|Kim, Jong Heon|
|Chan, Kathleen - Kathy|
|MAHONEY, NOREEN - Former ARS Employee|
|CHENG, LUISA - Former ARS Employee|
|LAND, KIRKWOOD - University Of The Pacific|
Submitted to: Applied Sciences
Publication Type: Peer Reviewed Journal
Publication Acceptance Date: 4/29/2022
Publication Date: 4/30/2022
Citation: Kim, J., Tam, C.C., Chan, K.L., Mahoney, N., Cheng, L.W., Friedman, M., Land, K.M. 2022. Antimicrobial efficacy of edible mushroom extracts: assessment of fungal resistance. Applied Sciences. 12(9). Article 4591. https://doi.org/10.3390/app12094591.
Interpretive Summary: Edible mushrooms have been utilized as a sustainable source of bioactive compounds, and constituents of certain medicinal mushrooms have emerged as integral ingredients of dietary supplements. The antimicrobial activity of alcoholic and water extracts from the mushrooms Antrodia cinnamomea, Agaricus blazei Murrill and Ganoderma lucidum was investigated against pathogenic or foodborne fungal/bacterial contaminants in defined medium or commercial food matrices. The results showed the A. cinnamomea methanol extract possessed potent antifungal/antibacterial activity, whereas the A. cinnamomea water extract exhibited limited antibacterial activity against Listeria monocytogenes. In a proof-of-concept resistance testing using the natural benzo derivative, salicylaldehyde (SA), antioxidant mutants of Penicillium expansum or Aspergillus fumigatus treated with SA exhibited a fungal tolerance, thus indicating that natural ingredients in mushrooms, such as benzoic compounds, could negatively affect the antimicrobial efficacy of mushroom extracts. Alternatively, antioxidant mutants can be adopted as risk assessment tools in compound screening processes, whereby selected molecules do not disrupt food integrity by triggering resistance of the mutants adventitiously contaminated in the food matrices. This approach will promote sustainable food production/processing, thus ensures food safety and public health.

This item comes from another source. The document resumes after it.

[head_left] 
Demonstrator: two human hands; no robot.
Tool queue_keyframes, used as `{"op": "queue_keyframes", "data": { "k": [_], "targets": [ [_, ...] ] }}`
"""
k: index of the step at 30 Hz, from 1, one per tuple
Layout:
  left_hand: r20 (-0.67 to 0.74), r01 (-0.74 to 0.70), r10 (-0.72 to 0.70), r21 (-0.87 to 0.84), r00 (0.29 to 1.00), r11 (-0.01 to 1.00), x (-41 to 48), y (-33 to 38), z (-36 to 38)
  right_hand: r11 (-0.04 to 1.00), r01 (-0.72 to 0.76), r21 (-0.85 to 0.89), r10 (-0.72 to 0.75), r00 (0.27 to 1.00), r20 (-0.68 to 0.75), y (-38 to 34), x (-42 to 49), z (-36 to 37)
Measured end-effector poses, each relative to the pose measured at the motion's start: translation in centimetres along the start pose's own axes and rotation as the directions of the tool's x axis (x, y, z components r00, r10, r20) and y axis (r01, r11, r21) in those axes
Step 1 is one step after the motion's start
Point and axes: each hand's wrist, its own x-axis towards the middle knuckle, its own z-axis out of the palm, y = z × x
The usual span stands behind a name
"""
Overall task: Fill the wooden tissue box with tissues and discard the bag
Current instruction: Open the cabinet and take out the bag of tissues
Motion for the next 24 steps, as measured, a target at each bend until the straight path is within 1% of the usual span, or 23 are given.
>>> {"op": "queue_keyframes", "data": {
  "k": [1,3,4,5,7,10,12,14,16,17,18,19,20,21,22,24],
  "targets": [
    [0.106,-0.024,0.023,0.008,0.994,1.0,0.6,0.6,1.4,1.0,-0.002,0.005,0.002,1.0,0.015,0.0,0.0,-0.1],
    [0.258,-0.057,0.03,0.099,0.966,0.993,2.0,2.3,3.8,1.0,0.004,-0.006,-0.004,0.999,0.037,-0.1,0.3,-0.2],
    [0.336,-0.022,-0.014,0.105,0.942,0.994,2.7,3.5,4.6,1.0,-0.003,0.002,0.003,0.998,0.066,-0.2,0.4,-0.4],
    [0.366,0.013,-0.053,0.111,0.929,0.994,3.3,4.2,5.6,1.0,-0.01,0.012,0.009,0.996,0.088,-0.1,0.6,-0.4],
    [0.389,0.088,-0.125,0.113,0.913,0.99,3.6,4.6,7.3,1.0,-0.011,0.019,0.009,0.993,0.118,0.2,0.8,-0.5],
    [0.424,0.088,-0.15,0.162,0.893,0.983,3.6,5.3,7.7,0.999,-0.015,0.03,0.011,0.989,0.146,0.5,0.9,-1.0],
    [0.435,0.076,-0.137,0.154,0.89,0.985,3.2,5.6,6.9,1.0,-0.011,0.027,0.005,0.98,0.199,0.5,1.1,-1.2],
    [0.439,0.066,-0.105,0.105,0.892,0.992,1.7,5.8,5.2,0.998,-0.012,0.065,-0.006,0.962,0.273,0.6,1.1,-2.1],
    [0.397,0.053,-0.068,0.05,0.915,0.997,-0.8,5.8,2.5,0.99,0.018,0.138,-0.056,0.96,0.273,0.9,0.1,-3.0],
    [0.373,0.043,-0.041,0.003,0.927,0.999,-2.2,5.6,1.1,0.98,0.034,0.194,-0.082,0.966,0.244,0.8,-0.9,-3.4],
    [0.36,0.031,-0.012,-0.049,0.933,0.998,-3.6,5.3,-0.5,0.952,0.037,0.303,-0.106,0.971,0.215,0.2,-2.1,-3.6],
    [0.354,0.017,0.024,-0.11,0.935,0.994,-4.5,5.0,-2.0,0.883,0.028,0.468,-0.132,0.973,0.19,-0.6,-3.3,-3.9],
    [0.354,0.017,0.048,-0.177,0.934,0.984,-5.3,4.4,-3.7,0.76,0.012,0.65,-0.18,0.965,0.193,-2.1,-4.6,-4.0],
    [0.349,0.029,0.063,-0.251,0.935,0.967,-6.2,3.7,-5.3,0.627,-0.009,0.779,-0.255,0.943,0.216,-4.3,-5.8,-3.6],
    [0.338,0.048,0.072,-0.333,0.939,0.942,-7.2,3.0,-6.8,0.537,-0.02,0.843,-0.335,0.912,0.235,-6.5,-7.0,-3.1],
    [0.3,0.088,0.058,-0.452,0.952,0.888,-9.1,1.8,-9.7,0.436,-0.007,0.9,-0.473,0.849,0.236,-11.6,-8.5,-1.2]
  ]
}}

Technical Abstract: We investigated antimicrobial activities of the water or methanol extracts of the medicinal mushrooms Antrodia cinnamomea, Agaricus blazei Murrill and Ganoderma lucidum against yeast (Candida albicans) and filamentous (Aspergillus fumigatus, Aspergillus flavus, Aspergillus para-siticus, Penicillium expansum, Neosartorya fischeri) fungal pathogens, and also against the patho-genic (Escherichia, Listeria, Salmonella, and Staphylococcus species) as well as against commensal (Lactobacillus species) bacteria. In the cell proliferation or zone of inhibition bioassays, the meth-anol extract of A. cinnamomea (AcM) exhibited both potent antifungal and antibacterial activity, while the water extract of A. cinnamomea (AcW) showed limited antibacterial activity against Listeria monocytogenes. Antifungal activity of AcM was investigated further in commercial food matrices (apple, grape juice agar). Of note, two P. expansum antioxidant mutants resistant to the phenolpyrrole fungicide, fludioxonil, were also resistant to AcM compared to the wild type strain. Results indicated the antimicrobial activity of AcM operates via the intact antioxidant signaling system in microbes; however, mutants lacking genes in the antioxidant signaling system escape the toxicity triggered by AcM. In an exemplary, proof-of-concept bioassay using the natu-ral benzoic salicylaldehyde (SA), P. expansum and A. fumigatus antioxidant mutants showed similar tolerance to SA, suggesting that natural ingredients in AcM, such as benzoic derivatives, could negatively affect the efficacy of AcM when antioxidant mutants are targeted. Collectively, AcM could be developed as a food ingredient having antimicrobial potential. Caution should, however, be exercised in the use of AcM so as not to adversely affect food safety and quality by triggering the resistance of antioxidant mutants in the contaminated food.